Teeth grinding, also called bruxism, is often viewed as a harmless, though annoying, habit. Some people develop bruxism as a way to deal with stress or anxiety. However, teeth grinding can literally transform your bite and severely damage your teeth and jaws over time.
Teeth grinding can cause abrasion to the chewing surfaces of your teeth. This abnormal wear and tear can prematurely age and loosen your teeth. Grinding and clenching can form small cracks in your teeth and expose dentin, which causes problems like hypersensitivity.
Bruxism can also cause chronic jaw and facial pain as well as headaches.
How can I tell if I have bruxism?
If no one has ever told you that you grind your teeth, here are a few clues that you may suffer from bruxism:
- Your jaw is often sore.
- You hear a popping sound when you open and close your mouth.
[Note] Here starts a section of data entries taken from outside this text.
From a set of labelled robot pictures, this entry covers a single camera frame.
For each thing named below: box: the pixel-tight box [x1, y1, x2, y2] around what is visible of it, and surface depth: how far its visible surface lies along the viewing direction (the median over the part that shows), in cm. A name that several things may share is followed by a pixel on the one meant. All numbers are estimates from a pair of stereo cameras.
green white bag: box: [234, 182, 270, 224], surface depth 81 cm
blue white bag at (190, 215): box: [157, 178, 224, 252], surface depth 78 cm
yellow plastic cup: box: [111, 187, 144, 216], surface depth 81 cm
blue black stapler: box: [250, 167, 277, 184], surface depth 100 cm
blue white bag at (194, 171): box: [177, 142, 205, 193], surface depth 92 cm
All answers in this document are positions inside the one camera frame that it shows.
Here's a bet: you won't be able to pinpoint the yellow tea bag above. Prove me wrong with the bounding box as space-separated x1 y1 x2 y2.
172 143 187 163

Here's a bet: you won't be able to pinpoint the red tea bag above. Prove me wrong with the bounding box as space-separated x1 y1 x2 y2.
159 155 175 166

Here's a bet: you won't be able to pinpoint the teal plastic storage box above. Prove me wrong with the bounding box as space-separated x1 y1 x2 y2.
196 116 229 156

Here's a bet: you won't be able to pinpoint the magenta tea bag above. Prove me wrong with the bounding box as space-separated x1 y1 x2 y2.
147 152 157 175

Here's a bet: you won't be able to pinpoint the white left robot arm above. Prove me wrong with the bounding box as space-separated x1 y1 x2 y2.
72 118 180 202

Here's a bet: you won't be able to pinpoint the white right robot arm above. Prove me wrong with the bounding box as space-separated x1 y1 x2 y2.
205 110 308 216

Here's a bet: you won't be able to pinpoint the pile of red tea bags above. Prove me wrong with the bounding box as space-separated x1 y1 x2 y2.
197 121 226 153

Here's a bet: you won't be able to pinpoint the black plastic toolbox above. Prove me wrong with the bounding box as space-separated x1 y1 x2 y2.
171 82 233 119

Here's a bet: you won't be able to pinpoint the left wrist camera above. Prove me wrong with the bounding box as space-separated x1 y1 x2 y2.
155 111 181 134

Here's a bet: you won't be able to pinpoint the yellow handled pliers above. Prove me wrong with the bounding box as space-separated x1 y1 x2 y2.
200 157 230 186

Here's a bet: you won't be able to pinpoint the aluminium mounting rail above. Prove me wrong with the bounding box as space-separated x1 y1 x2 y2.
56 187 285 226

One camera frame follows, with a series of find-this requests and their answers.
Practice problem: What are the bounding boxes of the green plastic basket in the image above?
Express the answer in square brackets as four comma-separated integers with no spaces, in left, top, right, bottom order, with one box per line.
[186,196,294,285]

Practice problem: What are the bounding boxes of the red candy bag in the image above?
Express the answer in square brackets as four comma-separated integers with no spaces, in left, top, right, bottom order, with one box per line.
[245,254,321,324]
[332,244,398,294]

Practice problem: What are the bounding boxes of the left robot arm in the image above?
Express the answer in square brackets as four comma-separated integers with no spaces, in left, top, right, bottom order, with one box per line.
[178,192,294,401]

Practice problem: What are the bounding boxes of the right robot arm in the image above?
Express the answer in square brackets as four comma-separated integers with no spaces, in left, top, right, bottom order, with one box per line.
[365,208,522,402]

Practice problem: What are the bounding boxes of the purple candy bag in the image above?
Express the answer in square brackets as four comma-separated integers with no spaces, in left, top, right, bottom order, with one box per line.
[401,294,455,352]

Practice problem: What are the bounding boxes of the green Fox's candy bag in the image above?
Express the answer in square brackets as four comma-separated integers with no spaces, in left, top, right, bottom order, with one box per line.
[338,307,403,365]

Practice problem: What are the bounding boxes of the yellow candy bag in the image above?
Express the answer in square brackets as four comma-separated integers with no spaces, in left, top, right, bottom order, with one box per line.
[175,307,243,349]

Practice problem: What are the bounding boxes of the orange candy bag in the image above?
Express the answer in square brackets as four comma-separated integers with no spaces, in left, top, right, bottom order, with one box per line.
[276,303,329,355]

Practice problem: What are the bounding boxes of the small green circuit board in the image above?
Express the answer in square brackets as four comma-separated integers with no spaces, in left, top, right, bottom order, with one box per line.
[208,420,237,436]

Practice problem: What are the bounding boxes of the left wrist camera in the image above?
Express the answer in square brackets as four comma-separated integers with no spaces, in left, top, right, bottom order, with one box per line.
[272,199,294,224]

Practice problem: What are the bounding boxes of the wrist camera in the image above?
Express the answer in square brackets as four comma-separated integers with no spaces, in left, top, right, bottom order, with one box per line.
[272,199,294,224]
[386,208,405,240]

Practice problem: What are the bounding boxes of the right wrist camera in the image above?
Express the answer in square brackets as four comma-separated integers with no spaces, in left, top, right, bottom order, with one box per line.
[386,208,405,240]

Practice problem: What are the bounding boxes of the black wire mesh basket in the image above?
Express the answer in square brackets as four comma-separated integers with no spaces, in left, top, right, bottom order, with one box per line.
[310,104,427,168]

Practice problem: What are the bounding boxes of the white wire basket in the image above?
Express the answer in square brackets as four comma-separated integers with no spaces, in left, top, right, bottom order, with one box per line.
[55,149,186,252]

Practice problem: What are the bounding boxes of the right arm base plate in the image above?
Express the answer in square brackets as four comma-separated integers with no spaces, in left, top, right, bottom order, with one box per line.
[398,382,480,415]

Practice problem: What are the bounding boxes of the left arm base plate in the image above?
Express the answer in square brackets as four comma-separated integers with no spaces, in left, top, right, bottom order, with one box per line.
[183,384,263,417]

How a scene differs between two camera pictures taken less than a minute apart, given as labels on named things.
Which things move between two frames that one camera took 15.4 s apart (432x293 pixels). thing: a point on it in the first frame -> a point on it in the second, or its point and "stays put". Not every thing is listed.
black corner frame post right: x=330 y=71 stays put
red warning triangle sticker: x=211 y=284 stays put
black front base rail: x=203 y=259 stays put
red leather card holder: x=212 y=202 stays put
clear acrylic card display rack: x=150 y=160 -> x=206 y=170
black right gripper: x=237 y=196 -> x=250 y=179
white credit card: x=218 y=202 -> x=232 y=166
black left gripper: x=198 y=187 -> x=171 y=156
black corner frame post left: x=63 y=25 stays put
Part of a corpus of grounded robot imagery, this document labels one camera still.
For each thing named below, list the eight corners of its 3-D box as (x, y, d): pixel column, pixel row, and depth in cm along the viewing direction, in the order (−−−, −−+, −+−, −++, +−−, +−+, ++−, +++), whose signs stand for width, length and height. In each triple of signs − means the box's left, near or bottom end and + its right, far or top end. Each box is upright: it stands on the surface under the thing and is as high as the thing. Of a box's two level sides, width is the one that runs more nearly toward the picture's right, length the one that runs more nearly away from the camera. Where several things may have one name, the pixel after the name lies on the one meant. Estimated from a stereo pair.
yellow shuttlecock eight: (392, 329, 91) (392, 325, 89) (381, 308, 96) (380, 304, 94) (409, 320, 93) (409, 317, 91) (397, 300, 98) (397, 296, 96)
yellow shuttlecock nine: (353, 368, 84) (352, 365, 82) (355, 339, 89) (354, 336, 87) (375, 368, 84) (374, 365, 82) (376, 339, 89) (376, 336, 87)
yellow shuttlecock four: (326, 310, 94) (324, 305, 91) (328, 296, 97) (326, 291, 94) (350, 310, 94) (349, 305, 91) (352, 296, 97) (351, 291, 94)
- Your teeth look abnormally short or worn down.
- You notice small dents in your tongue.
If you are suffering from any of these symptoms, please call for a consultation. We can provide an accurate diagnosis that will guide treatment options for your distressing symptoms.
How can I stop bruxism?
The good news is that bruxism is treatable. One therapy involves the use of an appliance worn while sleeping.
We can fit you with a night guard here at Tabor Dental Associates. This night guard can help to protect your teeth from the effects of teeth grinding while you sleep. However, in order to cease teeth grinding completely, it is important to treat the triggers behind your teeth grinding.
If stress is causing your bruxism, ask your dentist about stress reduction techniques and options. Exercise, stress counseling, or prescription muscle relaxers may help reduce how often or how severely you grind your teeth.
Other effective treatments involve biofeedback and behavior modification, such as tongue exercises and learning how to properly align your tongue, teeth, and lips.